PROBLEM DETAILS: Copy out all lines from the entries below in which "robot" occurs.
[Start of Attachment]
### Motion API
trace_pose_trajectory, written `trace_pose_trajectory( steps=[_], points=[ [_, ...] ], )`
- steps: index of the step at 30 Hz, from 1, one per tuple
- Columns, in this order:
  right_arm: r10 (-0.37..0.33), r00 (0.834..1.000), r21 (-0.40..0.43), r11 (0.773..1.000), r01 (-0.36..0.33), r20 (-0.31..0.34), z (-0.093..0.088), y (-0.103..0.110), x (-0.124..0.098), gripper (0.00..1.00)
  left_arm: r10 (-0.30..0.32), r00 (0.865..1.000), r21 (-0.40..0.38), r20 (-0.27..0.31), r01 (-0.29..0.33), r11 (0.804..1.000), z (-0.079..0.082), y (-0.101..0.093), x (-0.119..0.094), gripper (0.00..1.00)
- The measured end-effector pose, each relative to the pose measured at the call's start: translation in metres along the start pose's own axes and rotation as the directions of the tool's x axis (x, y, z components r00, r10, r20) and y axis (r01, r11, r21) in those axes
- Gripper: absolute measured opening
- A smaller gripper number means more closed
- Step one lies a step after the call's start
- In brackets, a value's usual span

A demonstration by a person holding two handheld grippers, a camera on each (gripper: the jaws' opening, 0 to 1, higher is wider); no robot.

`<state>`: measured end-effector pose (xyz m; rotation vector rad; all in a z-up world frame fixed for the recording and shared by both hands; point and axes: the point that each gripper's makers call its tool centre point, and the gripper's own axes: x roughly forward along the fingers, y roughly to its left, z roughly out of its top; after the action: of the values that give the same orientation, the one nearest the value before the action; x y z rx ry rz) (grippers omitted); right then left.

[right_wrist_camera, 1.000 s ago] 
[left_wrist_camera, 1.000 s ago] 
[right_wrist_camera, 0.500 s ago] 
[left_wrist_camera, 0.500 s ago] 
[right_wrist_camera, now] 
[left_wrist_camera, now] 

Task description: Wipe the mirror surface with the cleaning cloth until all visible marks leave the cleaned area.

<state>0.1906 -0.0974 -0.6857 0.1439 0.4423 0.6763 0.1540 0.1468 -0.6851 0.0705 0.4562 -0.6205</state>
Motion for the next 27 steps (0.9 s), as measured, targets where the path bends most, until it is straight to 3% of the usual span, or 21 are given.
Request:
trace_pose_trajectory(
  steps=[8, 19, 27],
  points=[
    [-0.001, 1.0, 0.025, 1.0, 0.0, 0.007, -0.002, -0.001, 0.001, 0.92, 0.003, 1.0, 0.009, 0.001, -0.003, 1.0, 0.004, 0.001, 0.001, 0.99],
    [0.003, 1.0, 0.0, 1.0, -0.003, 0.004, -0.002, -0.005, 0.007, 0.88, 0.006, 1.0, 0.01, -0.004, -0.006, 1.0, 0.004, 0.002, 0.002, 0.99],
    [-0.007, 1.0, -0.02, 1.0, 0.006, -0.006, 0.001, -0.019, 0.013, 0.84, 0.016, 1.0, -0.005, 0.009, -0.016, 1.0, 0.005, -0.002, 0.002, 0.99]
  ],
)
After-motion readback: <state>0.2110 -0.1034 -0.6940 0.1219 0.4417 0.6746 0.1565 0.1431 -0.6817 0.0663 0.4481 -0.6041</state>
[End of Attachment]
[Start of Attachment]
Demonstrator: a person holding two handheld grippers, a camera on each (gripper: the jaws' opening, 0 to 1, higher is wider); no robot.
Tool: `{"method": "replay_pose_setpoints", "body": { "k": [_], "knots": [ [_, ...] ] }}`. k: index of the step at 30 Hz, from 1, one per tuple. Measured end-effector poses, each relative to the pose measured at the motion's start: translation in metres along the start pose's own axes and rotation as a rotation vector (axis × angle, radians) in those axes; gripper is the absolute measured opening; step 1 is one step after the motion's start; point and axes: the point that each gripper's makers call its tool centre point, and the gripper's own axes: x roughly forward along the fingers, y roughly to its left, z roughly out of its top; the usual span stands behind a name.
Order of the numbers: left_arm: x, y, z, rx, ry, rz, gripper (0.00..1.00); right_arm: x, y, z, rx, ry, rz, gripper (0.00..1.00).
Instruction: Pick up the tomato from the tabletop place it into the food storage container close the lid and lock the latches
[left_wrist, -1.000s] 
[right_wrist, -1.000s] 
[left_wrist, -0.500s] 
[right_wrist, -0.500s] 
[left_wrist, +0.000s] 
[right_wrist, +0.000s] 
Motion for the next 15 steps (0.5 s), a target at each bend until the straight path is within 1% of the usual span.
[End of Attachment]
REPLY:
A demonstration by a person holding two handheld grippers, a camera on each (gripper: the jaws' opening, 0 to 1, higher is wider); no robot.
Demonstrator: a person holding two handheld grippers, a camera on each (gripper: the jaws' opening, 0 to 1, higher is wider); no robot.

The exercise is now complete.